As the miles passed, my mind turned to what I had read about the different neighborhoods and adapting my strategy for the course ahead. And then we arrived at the Queensborough Bridge, a massive span over the East River. There are no spectators, just the patter of runners’ feet as we pushed up the long incline.
Veterans of the race, including a few friends who’ve run the race, warned of the danger of running too fast, as the roar of spectators buoyed runners’ spirits, coming off the bridge and heading up First Avenue. After 16 miles, the massive crowds – four and five rows deep on each side for miles – offered much needed encouragement.
It is here, though, that the weather began to take its toll. For many runners, the adrenaline of running this race began to be tempered by the distance and grueling conditions. It is here where runners must begin to dig deep for courage, motivation and determination – there is plenty of race left. For some, on this day, the marathon’s “wall” would come early.
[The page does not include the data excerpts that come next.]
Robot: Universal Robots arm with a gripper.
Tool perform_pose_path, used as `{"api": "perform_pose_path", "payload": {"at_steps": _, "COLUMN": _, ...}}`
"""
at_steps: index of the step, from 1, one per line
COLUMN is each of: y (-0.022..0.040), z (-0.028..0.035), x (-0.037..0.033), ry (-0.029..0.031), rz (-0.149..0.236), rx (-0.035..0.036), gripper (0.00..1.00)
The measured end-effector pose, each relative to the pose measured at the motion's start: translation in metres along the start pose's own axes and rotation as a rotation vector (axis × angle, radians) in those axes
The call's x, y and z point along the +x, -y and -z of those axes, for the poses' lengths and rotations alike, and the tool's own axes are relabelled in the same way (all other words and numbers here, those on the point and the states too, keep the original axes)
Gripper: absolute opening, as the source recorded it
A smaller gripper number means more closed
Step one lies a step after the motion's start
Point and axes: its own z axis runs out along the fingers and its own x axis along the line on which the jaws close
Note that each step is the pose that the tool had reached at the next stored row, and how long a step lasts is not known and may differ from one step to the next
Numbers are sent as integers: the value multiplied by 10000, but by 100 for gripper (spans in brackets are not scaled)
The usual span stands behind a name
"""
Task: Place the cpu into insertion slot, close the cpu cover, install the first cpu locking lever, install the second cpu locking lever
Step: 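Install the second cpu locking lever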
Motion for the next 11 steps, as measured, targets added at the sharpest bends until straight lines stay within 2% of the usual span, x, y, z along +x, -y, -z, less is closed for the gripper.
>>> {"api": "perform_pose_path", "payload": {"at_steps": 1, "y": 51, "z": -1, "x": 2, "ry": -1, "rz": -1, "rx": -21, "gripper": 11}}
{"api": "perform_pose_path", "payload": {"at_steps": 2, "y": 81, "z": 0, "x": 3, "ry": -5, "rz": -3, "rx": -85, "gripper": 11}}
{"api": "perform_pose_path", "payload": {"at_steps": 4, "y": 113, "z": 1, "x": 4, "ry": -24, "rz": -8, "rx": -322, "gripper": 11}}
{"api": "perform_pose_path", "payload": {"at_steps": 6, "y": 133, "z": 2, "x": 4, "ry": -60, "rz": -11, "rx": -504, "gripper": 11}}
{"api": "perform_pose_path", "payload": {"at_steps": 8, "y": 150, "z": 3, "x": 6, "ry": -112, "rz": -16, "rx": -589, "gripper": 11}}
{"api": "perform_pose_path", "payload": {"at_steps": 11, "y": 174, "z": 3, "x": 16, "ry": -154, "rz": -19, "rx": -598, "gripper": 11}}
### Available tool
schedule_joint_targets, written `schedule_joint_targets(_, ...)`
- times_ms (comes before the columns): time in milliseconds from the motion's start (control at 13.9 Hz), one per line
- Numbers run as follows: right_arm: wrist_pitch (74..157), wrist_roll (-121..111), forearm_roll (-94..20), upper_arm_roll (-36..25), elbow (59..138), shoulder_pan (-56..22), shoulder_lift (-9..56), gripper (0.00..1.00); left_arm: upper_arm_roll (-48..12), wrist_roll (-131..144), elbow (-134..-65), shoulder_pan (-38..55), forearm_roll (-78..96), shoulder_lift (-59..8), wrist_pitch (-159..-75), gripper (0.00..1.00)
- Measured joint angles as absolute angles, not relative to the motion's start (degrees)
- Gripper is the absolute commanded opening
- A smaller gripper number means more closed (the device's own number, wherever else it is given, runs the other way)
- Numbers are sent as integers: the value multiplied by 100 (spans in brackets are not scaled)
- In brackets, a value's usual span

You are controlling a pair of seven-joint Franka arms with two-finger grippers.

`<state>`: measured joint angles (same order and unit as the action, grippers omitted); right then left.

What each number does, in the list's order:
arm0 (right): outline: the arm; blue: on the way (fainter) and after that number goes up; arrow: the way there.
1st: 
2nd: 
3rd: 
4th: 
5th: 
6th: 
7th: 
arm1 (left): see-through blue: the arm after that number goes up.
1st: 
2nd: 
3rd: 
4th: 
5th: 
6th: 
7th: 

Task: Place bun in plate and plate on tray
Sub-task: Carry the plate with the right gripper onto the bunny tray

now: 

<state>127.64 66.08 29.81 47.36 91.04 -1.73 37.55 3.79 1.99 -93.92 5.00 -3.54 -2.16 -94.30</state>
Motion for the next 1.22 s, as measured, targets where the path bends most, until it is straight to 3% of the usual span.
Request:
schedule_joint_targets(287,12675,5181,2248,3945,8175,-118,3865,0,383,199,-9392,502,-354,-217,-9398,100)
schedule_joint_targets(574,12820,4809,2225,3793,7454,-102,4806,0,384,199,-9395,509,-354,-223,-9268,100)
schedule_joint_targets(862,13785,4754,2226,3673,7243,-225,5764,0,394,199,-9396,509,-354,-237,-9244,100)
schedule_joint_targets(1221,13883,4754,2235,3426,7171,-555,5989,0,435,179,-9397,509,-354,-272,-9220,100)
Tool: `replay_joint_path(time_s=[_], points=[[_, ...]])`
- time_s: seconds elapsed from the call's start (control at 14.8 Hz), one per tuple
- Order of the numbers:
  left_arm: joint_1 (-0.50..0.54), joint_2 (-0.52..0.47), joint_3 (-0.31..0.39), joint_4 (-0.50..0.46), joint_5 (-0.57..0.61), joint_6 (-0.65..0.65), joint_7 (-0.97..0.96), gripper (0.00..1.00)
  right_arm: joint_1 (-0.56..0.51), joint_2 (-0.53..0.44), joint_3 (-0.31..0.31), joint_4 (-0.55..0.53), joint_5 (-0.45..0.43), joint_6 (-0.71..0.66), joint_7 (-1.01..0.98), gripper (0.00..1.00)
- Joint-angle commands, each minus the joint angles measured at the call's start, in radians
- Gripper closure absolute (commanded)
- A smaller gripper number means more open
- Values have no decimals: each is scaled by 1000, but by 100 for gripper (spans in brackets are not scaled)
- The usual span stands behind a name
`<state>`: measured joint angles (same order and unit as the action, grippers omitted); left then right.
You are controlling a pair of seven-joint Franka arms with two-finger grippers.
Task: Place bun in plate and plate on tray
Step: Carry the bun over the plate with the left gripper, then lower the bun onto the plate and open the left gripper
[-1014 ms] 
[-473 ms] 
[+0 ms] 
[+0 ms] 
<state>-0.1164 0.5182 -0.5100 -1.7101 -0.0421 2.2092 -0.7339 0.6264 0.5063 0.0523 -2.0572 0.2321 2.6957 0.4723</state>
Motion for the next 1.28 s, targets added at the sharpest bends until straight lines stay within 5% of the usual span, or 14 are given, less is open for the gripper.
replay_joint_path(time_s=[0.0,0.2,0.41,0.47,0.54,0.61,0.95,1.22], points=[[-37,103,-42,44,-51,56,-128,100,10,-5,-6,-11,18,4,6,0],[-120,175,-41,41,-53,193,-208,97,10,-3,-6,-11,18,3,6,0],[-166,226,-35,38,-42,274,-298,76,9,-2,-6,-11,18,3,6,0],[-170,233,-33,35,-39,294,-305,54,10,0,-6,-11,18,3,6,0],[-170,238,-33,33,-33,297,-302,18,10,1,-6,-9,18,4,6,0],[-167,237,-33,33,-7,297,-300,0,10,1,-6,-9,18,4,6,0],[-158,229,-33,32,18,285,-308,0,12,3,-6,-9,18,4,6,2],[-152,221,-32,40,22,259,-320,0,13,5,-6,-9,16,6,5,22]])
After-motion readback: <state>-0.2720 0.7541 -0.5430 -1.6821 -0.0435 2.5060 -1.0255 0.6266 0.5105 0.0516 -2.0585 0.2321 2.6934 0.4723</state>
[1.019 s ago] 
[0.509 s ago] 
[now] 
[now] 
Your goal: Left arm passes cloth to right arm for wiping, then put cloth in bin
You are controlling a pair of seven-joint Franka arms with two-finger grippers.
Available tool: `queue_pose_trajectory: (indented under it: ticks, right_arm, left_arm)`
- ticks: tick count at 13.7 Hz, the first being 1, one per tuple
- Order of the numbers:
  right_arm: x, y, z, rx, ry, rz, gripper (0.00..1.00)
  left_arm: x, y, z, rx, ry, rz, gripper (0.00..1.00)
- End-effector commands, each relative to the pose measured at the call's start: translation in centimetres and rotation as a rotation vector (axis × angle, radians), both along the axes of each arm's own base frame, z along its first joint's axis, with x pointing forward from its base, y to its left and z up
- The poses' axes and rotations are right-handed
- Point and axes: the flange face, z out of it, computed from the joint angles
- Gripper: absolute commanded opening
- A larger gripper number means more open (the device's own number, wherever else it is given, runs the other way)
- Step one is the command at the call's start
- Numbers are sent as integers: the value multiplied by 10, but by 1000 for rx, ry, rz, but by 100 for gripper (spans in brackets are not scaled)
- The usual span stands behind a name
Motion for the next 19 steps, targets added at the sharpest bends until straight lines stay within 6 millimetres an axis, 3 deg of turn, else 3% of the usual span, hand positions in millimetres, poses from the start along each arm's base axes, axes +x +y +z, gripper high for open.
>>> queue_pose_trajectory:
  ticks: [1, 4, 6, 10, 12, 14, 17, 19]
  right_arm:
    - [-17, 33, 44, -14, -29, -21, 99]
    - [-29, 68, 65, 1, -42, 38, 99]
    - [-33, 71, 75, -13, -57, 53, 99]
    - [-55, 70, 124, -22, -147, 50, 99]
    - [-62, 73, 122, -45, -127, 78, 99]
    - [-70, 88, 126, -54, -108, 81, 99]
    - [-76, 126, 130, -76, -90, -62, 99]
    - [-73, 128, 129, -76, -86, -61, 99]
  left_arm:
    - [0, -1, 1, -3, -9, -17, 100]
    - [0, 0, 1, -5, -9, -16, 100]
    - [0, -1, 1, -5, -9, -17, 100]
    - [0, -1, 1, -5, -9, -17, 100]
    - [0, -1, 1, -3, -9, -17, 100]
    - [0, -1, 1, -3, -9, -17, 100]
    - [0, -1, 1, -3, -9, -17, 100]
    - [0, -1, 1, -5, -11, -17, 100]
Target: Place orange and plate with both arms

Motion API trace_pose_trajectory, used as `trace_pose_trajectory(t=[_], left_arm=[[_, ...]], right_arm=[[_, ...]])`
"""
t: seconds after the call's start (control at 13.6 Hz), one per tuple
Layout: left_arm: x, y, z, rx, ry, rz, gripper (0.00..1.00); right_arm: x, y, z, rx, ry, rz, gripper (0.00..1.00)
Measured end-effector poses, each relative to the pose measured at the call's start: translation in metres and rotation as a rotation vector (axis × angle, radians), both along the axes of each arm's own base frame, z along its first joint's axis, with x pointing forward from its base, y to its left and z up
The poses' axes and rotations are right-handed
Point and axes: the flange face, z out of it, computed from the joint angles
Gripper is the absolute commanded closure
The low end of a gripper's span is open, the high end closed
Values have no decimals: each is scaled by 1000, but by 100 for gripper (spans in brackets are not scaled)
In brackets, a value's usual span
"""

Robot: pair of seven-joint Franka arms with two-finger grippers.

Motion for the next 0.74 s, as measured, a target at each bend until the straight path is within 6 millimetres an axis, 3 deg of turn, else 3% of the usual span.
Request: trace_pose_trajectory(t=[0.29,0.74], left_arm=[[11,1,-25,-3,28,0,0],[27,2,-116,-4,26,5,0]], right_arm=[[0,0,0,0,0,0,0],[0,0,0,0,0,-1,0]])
Into the Bronx briefly, and then back to Manhattan, brought relief – the bridges that make the New York City Marathon a “hilly” course were all behind me. But the anticipated tailwind never showed up. Instead, the gusts swirled and pounded runners. The last 5 miles would require grit and focus; fatigue from a hard-fought battle with the marathon and weather gave way to the rolling hills of Central Park.
Leg muscles hinted at cramps. My focus shifted to positive thoughts, and I whispered to myself that I felt good. It was a lie. I was battered and hurting, but this tactic had worked before. Somewhere I had read that runners should override their muscles through reverse thinking. In that moment, I recalled it had worked a few times before. When muscles hurt, focus on the positive.
All I had to do was get to 59th Street, where I could scan the crowd, hearing them calling out my former hometown, and find a friend for the encouragement needed to make it to the finish.